**Work to be completed:**
Please report each line in the material below that includes "what".

**Records for processing:**
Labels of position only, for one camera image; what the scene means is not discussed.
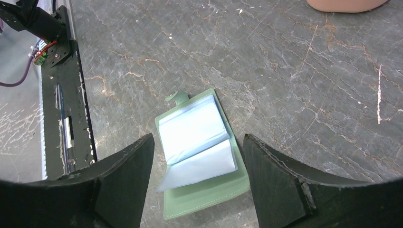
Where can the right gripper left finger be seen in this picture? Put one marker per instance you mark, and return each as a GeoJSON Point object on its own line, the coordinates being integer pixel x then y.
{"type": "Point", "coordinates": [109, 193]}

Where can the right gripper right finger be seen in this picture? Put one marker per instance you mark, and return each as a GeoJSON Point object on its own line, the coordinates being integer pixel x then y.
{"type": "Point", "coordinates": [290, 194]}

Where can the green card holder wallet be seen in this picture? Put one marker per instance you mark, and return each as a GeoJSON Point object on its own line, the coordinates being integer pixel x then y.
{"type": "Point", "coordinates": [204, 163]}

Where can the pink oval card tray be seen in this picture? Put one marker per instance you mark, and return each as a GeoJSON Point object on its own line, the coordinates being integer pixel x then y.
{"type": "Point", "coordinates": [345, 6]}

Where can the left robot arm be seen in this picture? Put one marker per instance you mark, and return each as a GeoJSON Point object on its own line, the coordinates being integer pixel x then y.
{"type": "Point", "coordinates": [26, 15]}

* * *

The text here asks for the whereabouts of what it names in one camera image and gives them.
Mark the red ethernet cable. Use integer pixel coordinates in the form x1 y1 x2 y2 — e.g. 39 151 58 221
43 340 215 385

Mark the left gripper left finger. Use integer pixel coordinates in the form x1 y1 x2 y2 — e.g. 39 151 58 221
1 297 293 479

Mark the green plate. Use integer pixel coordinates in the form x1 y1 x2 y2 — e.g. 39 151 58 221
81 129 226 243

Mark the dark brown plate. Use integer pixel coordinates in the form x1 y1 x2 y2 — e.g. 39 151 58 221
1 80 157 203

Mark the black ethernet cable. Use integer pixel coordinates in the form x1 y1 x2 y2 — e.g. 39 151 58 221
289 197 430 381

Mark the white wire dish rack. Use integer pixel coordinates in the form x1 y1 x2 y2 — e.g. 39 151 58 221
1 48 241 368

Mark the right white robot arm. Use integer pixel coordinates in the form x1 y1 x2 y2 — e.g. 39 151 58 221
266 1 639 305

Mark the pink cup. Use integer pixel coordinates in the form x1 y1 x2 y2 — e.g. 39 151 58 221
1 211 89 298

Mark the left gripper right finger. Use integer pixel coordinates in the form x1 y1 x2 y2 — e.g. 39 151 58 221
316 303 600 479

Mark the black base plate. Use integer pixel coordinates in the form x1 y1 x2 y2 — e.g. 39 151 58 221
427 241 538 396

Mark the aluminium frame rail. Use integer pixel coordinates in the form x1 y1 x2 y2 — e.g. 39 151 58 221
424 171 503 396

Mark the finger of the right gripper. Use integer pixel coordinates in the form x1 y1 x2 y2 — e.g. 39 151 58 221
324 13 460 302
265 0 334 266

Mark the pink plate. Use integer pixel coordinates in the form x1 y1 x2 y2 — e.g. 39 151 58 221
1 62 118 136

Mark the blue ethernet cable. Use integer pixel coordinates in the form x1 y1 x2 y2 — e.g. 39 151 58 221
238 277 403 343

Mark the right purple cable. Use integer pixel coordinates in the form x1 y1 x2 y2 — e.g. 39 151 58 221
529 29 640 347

**Worked solution:**
Labels of position only, for one camera image; what the scene means is not discussed.
The text here asks for the whereabouts of what it names in one camera image and gives them.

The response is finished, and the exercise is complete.